Your objective:
Only the lines from the one bearing "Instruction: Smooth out" through the end of the listing belong in your response, restated word for word and without pictures.

Recorded data:
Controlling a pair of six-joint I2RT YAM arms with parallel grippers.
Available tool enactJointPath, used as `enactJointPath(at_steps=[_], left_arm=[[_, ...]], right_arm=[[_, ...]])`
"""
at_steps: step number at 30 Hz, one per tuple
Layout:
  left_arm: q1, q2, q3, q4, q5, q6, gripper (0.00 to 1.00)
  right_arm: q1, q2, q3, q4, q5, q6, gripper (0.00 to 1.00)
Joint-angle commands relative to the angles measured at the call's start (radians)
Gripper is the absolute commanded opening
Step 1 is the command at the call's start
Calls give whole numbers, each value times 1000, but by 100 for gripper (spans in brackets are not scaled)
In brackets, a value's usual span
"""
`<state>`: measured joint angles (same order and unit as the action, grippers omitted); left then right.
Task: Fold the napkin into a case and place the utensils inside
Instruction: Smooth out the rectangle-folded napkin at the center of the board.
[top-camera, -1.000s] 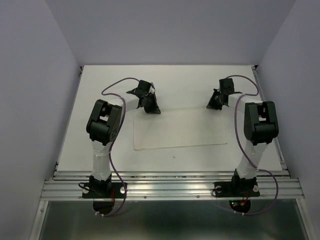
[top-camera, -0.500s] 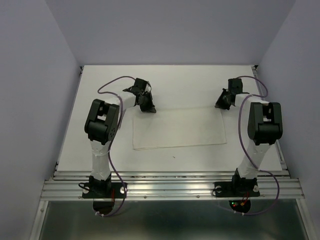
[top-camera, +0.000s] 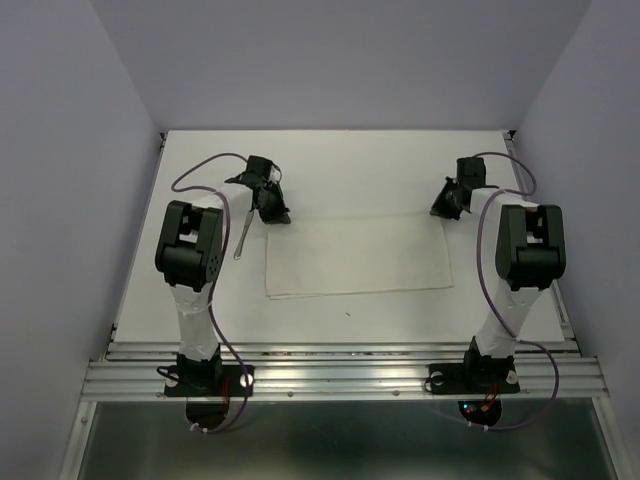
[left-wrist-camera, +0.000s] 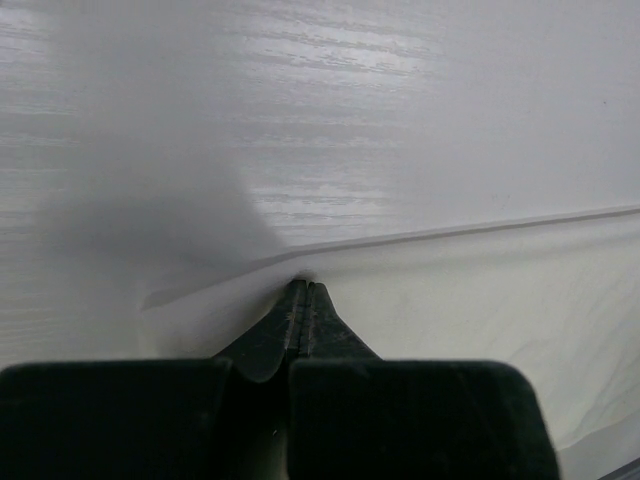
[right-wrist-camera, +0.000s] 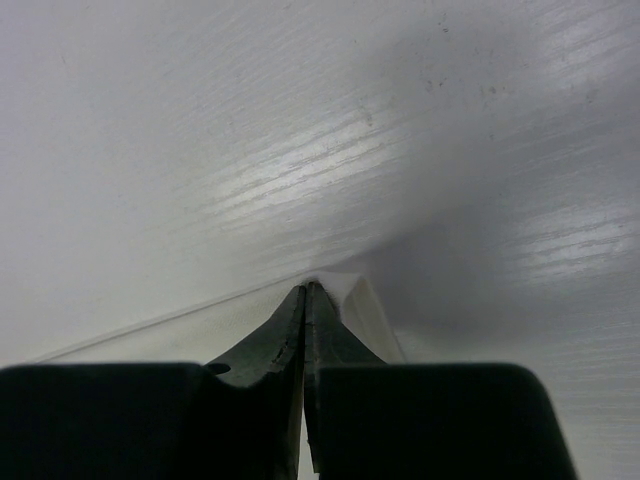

Solution to this task:
Instruction: Smooth out the rectangle-folded napkin at the center of the board.
[top-camera, -1.000s] 
[top-camera, -0.500s] 
[top-camera, +0.000s] 
[left-wrist-camera, +0.000s] 
[right-wrist-camera, +0.000s] 

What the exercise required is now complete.